Con il secondo motivo – ex art. 360 c.p.c., comma 1, nn. 3-5, – la ricorrente lamenta falsa applicazione del D.P.R. n. 602 del 1973, art. 35, e vizio motivazionale in ordine alla affermata sua solidarietà passiva nell’obbligazione d’imposta.
Le censure, da esaminarsi congiuntamente per stretta connessione, sono infondate.

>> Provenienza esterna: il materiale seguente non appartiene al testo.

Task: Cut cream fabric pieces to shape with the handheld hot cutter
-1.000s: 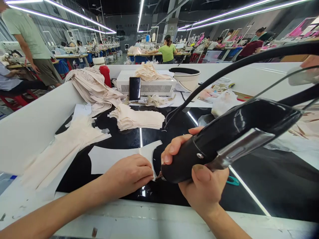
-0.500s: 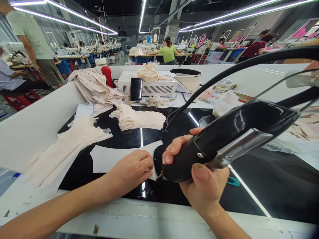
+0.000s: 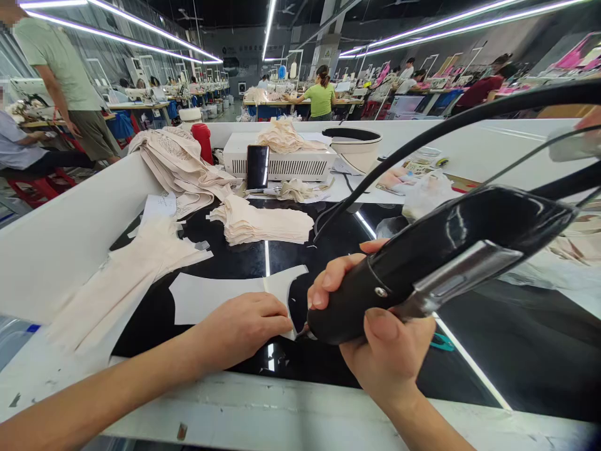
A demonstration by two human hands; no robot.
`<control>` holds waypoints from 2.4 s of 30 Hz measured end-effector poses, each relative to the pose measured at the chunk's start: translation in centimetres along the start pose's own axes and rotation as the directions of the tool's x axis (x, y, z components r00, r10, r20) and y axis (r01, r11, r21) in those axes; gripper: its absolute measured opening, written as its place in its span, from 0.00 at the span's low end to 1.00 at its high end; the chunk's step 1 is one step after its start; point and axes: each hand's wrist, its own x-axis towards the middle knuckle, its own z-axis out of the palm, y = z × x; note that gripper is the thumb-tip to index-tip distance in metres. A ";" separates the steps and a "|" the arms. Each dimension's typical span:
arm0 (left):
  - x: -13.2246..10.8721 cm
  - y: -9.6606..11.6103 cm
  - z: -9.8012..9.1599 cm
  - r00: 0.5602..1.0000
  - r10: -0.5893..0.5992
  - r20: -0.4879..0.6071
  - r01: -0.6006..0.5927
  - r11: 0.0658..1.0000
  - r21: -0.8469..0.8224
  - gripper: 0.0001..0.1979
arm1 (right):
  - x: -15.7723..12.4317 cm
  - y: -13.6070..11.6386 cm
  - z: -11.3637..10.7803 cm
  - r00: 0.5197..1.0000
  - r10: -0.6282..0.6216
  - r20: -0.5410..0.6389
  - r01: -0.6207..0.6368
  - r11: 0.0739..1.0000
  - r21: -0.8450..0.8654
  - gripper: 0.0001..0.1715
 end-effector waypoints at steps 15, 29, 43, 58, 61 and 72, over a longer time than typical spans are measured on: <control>-1.1 -0.2 0.0 0.996 0.081 -0.037 -0.077 0.993 0.086 0.12 | -0.1 0.0 -0.1 1.000 -0.006 -0.018 0.006 1.000 0.003 0.25; -1.5 -0.1 0.2 0.998 0.052 -0.038 -0.049 0.996 0.069 0.13 | -0.2 0.2 -0.1 1.000 0.010 -0.024 -0.010 1.000 0.004 0.28; -1.8 -0.4 0.3 0.996 0.072 -0.056 -0.067 0.994 0.090 0.16 | -0.3 0.4 0.0 1.000 -0.014 0.001 0.014 1.000 0.024 0.27; -1.6 -0.2 -0.1 0.996 0.069 -0.056 -0.063 0.993 0.098 0.17 | 0.3 0.5 0.3 0.998 -0.007 -0.069 0.008 1.000 0.015 0.24; -1.5 -0.1 -0.2 0.995 0.076 -0.059 -0.071 0.993 0.094 0.17 | 0.1 0.7 0.2 0.999 -0.014 -0.050 0.014 1.000 -0.001 0.22; -1.3 0.1 -0.3 0.995 0.073 -0.067 -0.067 0.994 0.086 0.16 | 0.0 0.7 0.2 0.999 -0.021 -0.045 0.019 0.999 -0.036 0.24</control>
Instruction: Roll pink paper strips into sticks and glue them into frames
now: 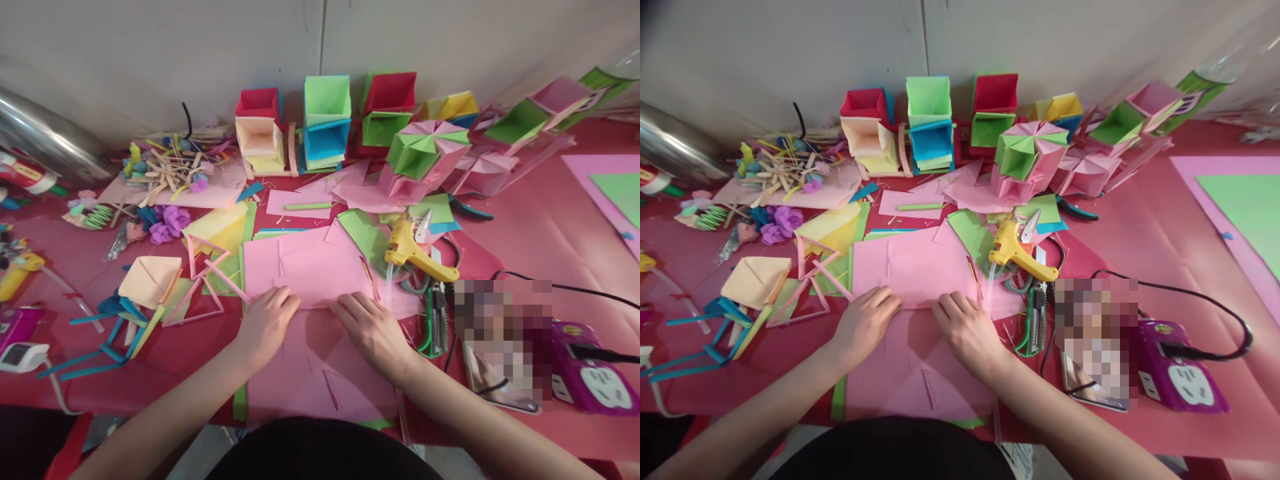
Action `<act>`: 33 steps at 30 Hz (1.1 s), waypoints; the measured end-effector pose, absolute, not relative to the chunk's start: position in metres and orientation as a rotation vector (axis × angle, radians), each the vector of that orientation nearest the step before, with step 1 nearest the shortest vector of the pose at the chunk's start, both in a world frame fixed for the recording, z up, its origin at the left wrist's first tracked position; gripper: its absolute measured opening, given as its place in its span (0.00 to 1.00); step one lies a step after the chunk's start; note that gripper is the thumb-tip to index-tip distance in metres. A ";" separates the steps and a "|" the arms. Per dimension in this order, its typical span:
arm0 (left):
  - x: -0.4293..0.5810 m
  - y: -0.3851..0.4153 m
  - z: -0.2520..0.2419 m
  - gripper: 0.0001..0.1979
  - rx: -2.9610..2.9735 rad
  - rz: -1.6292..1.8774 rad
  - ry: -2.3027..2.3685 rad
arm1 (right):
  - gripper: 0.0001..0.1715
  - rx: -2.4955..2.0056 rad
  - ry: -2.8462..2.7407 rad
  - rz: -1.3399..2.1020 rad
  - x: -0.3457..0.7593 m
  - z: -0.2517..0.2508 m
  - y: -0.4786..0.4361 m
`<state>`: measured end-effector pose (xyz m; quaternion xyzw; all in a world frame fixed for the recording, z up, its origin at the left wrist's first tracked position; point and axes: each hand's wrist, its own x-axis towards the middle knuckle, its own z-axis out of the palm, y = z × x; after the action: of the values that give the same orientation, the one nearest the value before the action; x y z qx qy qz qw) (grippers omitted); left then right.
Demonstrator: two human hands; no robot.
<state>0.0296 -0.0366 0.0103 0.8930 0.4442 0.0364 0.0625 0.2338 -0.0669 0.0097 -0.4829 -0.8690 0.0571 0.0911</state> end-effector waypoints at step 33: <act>0.031 -0.035 0.008 0.07 2.762 0.108 1.408 | 0.09 -1.598 -2.652 0.317 0.231 0.022 -0.034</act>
<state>0.0308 -0.0346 0.0081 0.8902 0.4539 0.0348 0.0198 0.2307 -0.0335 0.0219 -0.5135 -0.8519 0.1017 0.0145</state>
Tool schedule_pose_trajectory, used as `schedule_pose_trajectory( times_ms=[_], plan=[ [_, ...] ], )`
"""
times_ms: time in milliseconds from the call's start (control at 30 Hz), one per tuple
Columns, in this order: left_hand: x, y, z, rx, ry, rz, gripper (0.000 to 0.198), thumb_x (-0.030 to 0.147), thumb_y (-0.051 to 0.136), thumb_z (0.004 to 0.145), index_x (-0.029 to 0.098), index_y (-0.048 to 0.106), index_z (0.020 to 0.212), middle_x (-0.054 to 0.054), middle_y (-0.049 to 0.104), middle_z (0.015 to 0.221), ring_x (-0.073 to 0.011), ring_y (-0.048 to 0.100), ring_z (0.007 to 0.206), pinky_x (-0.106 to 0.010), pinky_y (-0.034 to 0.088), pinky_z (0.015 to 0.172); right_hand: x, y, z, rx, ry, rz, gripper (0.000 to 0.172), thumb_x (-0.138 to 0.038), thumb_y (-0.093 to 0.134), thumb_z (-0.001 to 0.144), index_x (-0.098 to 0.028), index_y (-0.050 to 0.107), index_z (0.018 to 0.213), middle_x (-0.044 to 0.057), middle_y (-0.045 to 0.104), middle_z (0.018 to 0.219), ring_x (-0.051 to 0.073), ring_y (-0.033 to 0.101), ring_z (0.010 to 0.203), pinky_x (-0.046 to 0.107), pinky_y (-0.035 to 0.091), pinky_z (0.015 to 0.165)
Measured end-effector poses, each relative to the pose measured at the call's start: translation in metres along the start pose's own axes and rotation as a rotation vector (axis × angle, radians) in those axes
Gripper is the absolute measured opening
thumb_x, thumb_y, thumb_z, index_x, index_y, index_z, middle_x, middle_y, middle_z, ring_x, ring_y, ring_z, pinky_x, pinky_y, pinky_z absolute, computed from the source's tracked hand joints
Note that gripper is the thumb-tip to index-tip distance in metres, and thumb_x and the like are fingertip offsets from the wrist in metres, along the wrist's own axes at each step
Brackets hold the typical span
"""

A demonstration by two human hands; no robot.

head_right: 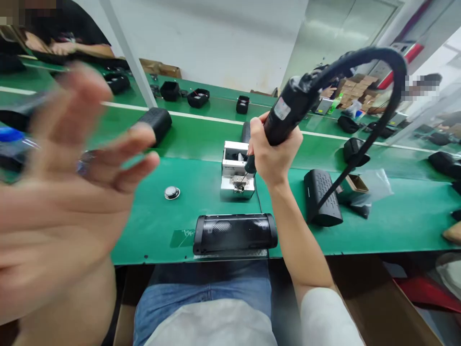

Anzitutto va rilevato che la ratio decidendi della sentenza impugnata non involge la questione della tipicità della prova di cui è onerata la contribuente, giacchè anzi al contrario afferma l’atipicità della stessa, nel senso che la circostanza di aver subito ritenute a titolo acconto può essere data oltre che con la produzione delle certificazioni dei sostituti, anche con altri mezzi.
Ciò posto, la prima censura sottopone dunque a questa Corte un giudizio – che le è evidentemente inibito – sul merito della valutazione probatoria data dal giudice di appello, il quale ha appunto negato l’assolvimento dell’onere probatorio della contribuente sulla circostanza di fatto, contestata dall’Agenzia delle entrate, ufficio locale, di aver subito le ritenute d’acconto di cui alla cartella esattoriale impugnata.
Quanto alla seconda censura, anch’essa non pertinente a detta ratio decidendi della sentenza impugnata, va comunque rilevato che è consolidato orientamento di questa Corte che il rapporto che si costituisce tra il sostituto d’imposta e il sostituito è quello dell’obbligazione solidale passiva con il fisco (cfr. Sez. 5, Sentenza n. 19034 del 10/09/2014; Sez. 6-5, Ordinanza n. 12706 del 13/06/2016). Tuttavia va osservato che la diversa ratio decidendi del giudice di appello non consiste nella affermazione del vincolo giuridico dell’obbligazione solidale tra sostituto e sostituito in caso di ritenuta a titolo di acconto), quanto nella considerazione, meramente di fatto, che la contribuente non ha assolto il proprio onere di provare di aver subito le ritenute oggetto della contestazione erariale, con la conseguente sussistenza del debito d’imposta corrispondente esclusivamente a carico della contribuente stessa quale “possessore” del reddito tassabile.
Il ricorso va dunque rigettato.
PQM
La Corte rigetta il ricorso; condanna la ricorrente al pagamento delle spese del presente giudizio che liquida in Euro 2.300 oltre spese prenotate a debito.
Ai sensi del D.P.R. 30 maggio 2002, n. 115, art. 13, comma 1 quater, dà atto della sussistenza dei presupposti per il versamento da parte del ricorrente dell’ulteriore importo a titolo di contributo unificato pari a quello dovuto per il ricorso a norma dello stesso art. 13, comma 1 bis.
Motivazione semplificata.
Così deciso in Roma, il 18 gennaio 2017.